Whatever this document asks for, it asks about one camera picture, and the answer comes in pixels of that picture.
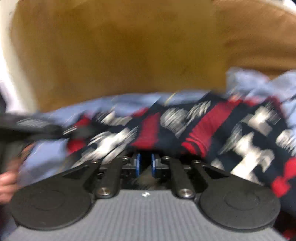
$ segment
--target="light blue fabric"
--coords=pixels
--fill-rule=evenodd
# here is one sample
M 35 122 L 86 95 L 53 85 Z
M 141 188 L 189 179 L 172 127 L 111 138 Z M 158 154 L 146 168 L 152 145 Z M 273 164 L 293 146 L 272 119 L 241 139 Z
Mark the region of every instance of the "light blue fabric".
M 288 126 L 296 134 L 296 70 L 270 81 L 266 75 L 257 71 L 231 68 L 227 72 L 227 95 L 231 94 L 259 100 L 276 96 L 282 103 Z
M 125 94 L 79 103 L 46 114 L 37 113 L 36 116 L 48 117 L 58 124 L 69 126 L 83 112 L 92 116 L 97 111 L 114 110 L 117 115 L 127 116 L 142 108 L 151 107 L 156 101 L 163 104 L 179 104 L 199 100 L 205 94 L 205 91 L 181 91 L 174 95 L 171 93 Z M 22 166 L 20 184 L 28 185 L 56 174 L 67 155 L 66 142 L 66 140 L 39 142 Z

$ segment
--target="white pattern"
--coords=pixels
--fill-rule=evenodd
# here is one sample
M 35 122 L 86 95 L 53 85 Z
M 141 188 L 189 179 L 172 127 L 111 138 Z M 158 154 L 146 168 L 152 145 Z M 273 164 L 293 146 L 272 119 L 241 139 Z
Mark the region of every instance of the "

| EXERCISE OBJECTIVE |
Write out all the material above exactly, with no image carried over.

| TASK RESULT |
Whatever this document asks for, it asks about one camera picture, and the answer comes in pixels of that picture.
$ segment
--target="light blue fabric"
--coords=pixels
--fill-rule=evenodd
# here is one sample
M 35 122 L 86 95 L 53 85 Z
M 141 188 L 189 179 L 172 127 L 111 138 Z M 158 154 L 146 168 L 152 145 Z M 273 164 L 293 146 L 272 119 L 241 139 Z
Mark the region of every instance of the "light blue fabric".
M 288 126 L 296 134 L 296 70 L 270 81 L 266 75 L 257 71 L 231 68 L 227 72 L 227 95 L 231 94 L 259 100 L 276 96 L 282 103 Z
M 125 94 L 79 103 L 46 114 L 37 113 L 36 116 L 48 117 L 58 124 L 69 126 L 83 112 L 92 116 L 97 111 L 114 110 L 117 115 L 127 116 L 142 108 L 151 107 L 156 101 L 163 104 L 179 104 L 199 100 L 205 94 L 205 91 L 181 91 L 174 95 L 171 93 Z M 22 166 L 20 184 L 28 185 L 56 174 L 67 155 L 66 142 L 66 140 L 39 142 Z

$ segment
--target="white pattern"
--coords=pixels
--fill-rule=evenodd
# here is one sample
M 35 122 L 86 95 L 53 85 Z
M 141 188 L 189 179 L 172 127 L 111 138 Z M 158 154 L 146 168 L 152 145 Z M 273 164 L 293 146 L 272 119 L 241 139 Z
Mark the region of every instance of the "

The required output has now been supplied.